* [What is required]
Which lines of the records below contain the word "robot"? Report each of them in full.

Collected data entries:

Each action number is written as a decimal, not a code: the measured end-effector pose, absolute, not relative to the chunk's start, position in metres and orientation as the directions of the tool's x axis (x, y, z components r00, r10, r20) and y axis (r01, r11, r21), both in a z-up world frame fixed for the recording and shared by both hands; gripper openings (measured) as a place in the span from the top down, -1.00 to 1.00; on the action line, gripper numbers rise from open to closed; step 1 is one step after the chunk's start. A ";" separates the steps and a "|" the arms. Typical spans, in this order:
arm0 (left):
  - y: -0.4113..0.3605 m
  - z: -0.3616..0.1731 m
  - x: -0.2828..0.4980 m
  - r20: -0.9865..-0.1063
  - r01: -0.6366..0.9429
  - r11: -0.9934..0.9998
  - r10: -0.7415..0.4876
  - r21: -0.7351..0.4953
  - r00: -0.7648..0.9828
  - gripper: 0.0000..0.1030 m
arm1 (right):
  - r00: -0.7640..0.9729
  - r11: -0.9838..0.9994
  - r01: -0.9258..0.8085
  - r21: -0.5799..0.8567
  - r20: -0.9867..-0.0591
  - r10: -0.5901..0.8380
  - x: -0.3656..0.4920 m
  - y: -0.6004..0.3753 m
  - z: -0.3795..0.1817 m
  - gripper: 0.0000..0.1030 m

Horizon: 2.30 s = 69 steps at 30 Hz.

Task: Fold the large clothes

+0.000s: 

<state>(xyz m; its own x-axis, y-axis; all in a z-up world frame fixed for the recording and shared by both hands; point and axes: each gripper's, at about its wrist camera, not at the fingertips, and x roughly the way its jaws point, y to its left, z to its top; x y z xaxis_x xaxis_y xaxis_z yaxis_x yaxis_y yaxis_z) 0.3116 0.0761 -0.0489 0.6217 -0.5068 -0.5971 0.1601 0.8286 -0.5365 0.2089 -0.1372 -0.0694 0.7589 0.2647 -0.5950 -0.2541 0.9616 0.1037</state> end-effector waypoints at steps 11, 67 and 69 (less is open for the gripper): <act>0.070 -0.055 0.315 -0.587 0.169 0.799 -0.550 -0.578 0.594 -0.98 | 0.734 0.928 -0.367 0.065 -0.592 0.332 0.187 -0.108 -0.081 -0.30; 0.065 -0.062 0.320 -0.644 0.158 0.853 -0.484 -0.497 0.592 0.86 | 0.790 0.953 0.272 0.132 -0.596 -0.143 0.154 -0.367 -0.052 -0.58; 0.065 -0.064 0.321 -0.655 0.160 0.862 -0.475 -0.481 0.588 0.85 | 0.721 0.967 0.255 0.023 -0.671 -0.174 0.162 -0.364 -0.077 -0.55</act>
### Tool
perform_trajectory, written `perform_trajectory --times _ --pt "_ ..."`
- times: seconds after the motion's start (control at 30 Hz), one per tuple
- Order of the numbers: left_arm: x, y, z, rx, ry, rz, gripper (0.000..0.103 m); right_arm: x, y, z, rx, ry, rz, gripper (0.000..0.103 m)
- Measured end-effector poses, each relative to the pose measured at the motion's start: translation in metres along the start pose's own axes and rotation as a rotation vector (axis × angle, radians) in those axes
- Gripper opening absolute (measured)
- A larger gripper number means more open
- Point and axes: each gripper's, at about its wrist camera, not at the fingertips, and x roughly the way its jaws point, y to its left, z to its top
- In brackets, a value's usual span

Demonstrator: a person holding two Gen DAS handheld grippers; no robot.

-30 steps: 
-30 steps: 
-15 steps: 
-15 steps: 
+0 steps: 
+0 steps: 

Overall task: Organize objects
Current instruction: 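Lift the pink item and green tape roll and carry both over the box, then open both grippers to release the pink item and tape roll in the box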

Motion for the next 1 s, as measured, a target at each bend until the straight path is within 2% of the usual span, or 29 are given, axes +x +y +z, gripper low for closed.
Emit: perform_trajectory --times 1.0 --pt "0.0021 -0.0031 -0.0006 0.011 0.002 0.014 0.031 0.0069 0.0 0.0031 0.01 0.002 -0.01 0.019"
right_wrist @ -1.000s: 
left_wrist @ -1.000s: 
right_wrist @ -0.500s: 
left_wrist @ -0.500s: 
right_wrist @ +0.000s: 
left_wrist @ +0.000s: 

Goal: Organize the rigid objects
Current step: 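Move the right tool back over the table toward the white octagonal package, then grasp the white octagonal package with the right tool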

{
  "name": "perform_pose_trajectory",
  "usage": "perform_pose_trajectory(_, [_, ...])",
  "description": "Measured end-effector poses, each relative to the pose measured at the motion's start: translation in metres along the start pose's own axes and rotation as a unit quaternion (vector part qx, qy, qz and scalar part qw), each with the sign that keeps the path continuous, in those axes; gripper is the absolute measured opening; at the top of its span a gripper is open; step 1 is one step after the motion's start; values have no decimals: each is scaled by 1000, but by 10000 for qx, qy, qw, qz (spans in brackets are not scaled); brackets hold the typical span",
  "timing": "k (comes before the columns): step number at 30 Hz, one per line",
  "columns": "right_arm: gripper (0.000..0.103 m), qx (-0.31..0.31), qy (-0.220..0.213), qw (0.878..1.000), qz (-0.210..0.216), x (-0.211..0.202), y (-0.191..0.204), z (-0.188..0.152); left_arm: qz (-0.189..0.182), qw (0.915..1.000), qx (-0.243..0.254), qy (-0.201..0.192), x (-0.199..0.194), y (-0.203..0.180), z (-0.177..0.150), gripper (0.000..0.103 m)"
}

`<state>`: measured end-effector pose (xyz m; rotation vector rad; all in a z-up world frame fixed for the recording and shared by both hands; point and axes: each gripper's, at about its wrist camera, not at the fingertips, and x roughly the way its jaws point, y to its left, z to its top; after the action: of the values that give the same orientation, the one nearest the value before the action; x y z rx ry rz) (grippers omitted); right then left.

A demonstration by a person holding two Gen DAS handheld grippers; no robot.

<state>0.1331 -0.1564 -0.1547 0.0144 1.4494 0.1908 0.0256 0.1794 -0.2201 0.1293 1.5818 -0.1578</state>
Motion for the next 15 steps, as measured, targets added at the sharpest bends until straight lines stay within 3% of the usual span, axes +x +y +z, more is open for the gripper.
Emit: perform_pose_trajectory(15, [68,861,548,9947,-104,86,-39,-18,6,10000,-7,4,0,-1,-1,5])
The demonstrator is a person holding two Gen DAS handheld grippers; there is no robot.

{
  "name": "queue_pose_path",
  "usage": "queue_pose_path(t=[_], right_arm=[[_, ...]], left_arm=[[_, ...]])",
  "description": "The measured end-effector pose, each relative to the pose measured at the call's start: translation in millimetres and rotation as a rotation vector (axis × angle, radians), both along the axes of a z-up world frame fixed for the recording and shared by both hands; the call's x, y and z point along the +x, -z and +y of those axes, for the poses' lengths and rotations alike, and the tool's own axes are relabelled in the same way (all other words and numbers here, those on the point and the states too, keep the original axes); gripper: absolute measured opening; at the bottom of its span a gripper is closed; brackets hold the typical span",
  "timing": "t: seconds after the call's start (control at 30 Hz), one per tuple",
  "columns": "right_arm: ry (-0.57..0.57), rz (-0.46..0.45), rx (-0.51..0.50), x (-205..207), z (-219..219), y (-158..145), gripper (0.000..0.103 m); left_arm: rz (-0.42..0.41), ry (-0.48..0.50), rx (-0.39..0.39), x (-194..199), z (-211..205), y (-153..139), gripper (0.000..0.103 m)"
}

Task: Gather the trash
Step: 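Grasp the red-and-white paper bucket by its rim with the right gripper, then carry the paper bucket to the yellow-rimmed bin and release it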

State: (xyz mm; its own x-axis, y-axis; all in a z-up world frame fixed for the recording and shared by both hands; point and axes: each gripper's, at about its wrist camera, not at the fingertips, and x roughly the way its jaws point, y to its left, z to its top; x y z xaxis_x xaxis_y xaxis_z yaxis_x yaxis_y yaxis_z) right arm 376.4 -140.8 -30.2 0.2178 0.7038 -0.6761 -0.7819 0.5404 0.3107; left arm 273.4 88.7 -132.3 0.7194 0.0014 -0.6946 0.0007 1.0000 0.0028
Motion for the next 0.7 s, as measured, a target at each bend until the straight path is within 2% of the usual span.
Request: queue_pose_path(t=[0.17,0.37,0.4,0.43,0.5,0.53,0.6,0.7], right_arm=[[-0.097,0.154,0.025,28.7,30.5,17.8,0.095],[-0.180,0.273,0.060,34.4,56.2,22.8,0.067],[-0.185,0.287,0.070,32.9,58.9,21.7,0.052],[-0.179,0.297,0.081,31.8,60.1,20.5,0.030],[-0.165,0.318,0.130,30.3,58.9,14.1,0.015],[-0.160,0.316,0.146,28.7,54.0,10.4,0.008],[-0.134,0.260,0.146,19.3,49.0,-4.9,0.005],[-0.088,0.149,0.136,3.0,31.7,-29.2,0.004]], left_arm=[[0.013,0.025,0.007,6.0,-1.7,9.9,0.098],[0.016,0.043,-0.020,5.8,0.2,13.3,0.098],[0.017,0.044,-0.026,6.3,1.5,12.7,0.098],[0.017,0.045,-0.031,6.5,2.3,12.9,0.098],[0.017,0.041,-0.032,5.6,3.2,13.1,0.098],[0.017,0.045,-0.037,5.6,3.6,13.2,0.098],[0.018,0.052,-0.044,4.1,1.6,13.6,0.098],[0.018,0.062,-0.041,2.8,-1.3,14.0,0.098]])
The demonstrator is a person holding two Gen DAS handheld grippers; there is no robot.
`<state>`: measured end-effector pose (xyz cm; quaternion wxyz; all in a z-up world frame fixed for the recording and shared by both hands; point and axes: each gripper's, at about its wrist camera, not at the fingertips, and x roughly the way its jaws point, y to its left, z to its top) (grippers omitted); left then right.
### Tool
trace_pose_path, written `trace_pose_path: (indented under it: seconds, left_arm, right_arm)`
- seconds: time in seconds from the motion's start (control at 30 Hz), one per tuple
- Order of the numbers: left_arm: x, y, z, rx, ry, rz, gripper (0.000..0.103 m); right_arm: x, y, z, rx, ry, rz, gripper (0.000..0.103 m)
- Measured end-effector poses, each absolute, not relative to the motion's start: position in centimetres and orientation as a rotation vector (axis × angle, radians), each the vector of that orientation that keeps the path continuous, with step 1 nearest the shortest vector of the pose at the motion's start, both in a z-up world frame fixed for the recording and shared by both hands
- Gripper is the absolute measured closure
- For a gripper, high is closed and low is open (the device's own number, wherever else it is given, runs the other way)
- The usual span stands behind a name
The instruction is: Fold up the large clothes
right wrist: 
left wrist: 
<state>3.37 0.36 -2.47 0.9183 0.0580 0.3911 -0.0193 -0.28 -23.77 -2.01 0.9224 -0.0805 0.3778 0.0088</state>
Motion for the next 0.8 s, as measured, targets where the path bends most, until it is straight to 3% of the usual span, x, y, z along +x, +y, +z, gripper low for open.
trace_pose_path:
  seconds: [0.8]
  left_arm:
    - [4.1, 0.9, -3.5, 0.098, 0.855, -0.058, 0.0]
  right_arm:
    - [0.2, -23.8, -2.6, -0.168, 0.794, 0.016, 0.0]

* [Answer to the exercise]
Demonstrator: a person holding two Gen DAS handheld grippers; no robot.
A demonstration by a person holding two Gen DAS handheld grippers; no robot.
The demonstrator is a person holding two Gen DAS handheld grippers; there is no robot.
The demonstrator is a person holding two Gen DAS handheld grippers; there is no robot.

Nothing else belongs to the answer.